RAW DATA
########################################

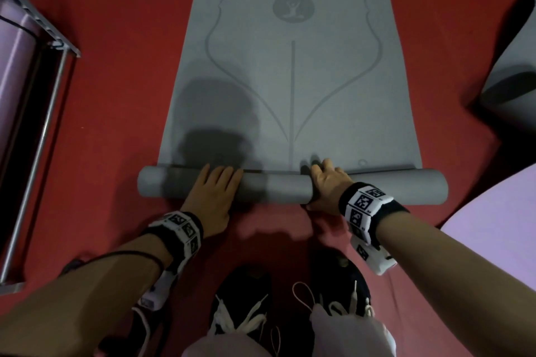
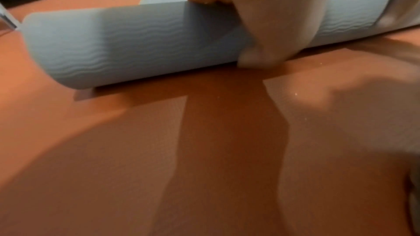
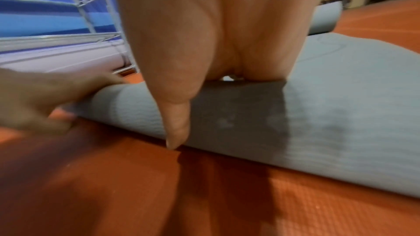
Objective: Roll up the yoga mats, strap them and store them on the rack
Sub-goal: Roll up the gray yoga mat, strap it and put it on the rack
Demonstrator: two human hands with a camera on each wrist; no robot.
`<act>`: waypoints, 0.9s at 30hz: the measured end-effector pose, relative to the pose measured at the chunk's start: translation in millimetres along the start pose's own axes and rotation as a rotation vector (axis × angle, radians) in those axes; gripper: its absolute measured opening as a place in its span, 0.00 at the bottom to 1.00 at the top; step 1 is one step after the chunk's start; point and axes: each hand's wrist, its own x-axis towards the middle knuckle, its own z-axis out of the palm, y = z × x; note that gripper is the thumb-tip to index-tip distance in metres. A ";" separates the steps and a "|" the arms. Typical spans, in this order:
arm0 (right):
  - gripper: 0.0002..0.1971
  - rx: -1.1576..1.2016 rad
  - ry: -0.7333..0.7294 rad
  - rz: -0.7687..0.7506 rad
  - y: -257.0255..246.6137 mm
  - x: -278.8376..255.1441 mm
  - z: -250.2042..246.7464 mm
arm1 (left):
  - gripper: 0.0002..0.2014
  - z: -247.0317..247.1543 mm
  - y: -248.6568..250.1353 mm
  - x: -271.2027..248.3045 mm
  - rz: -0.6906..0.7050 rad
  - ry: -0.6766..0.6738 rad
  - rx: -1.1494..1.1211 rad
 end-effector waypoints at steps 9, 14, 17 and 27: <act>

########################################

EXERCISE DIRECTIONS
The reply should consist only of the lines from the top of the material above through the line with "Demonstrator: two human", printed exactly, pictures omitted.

RESULT FOR THIS EXERCISE
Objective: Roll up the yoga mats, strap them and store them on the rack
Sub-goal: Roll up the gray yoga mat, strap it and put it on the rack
Demonstrator: two human hands with a camera on each wrist; no robot.

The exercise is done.